:: Required work ::
Would you give the number of lines in the entries that contain the word "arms"? Nothing else is needed.
<<<<
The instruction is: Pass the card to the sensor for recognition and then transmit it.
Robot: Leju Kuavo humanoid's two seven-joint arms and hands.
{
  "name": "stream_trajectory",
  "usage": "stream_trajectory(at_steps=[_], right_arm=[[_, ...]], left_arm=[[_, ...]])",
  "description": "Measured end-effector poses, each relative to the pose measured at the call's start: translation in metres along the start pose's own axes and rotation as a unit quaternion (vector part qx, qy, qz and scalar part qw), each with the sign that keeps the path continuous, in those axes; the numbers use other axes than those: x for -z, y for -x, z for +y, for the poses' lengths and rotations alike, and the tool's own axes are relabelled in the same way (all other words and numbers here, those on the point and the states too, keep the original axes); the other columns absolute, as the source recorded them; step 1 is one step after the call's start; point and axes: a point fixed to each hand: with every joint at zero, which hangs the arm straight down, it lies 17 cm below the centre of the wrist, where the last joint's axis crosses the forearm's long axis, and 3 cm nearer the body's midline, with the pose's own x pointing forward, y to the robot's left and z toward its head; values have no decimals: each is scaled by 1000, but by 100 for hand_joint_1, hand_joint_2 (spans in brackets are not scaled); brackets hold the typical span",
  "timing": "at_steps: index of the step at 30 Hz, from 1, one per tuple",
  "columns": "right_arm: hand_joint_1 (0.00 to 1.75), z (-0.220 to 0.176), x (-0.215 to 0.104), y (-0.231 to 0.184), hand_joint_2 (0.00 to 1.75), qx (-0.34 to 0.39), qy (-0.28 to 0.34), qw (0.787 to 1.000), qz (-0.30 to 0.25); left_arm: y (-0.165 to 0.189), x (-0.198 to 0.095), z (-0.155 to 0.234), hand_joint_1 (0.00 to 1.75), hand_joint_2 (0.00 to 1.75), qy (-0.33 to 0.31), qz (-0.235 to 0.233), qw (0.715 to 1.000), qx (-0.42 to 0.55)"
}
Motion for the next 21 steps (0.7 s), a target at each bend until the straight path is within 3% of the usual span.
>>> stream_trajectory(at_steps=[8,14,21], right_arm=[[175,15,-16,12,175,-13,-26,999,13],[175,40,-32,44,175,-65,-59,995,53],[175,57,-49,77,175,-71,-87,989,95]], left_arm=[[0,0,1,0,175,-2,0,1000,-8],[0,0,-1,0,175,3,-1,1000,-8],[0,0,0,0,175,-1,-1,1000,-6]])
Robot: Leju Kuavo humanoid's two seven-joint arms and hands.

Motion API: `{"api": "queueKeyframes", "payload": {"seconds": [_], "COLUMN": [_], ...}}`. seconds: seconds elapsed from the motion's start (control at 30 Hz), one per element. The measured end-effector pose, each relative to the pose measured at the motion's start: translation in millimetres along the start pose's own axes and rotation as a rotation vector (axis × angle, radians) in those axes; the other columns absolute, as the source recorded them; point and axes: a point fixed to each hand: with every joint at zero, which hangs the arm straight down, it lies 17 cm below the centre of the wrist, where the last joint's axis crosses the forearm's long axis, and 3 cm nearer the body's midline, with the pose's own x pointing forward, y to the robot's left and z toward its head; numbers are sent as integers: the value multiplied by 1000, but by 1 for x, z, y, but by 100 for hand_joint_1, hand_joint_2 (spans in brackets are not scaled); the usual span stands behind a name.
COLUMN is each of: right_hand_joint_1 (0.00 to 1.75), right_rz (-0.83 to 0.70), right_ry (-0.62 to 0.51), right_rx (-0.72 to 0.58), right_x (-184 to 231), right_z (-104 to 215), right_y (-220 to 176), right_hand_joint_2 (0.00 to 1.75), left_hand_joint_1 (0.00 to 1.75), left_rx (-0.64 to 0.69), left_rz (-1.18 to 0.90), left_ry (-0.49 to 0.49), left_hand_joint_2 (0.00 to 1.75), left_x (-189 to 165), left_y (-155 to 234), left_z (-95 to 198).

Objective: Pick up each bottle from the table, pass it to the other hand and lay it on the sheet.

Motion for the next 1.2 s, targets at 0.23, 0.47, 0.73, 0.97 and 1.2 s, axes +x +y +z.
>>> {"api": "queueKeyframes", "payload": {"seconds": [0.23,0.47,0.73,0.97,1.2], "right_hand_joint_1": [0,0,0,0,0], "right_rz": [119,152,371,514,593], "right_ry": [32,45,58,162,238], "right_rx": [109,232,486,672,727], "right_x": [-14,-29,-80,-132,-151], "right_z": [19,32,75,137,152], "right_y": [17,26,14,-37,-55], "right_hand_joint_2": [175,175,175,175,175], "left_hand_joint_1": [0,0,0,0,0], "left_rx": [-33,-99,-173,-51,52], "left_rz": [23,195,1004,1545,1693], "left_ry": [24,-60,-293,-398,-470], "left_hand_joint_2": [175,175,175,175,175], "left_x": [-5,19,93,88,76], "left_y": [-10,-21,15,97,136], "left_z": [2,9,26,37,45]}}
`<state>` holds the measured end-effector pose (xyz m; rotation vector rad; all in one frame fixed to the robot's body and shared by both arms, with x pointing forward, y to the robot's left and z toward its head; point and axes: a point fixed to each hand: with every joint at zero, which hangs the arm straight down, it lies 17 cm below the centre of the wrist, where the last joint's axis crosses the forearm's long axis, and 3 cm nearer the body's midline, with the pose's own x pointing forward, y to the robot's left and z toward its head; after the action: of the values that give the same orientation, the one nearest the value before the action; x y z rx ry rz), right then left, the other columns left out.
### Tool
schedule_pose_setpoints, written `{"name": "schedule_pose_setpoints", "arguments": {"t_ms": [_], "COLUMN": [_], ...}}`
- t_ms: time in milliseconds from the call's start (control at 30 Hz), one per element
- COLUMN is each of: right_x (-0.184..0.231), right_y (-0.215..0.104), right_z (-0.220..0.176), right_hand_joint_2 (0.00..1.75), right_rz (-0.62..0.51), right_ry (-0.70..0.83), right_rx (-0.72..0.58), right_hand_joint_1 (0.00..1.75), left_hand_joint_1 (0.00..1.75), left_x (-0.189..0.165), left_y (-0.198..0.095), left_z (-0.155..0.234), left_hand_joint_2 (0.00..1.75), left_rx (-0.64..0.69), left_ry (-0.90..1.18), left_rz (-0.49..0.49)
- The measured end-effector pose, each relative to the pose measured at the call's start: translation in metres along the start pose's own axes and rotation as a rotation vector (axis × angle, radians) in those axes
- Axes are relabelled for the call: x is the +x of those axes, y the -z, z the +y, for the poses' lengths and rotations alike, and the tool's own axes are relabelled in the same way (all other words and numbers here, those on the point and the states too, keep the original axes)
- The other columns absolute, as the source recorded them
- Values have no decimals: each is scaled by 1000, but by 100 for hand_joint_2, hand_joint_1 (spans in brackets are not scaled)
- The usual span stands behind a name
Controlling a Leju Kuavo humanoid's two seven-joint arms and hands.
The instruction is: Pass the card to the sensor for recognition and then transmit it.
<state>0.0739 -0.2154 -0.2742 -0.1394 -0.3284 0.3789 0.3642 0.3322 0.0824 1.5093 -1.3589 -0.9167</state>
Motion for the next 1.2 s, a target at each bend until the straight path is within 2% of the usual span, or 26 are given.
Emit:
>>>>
:: Solved problem ::
4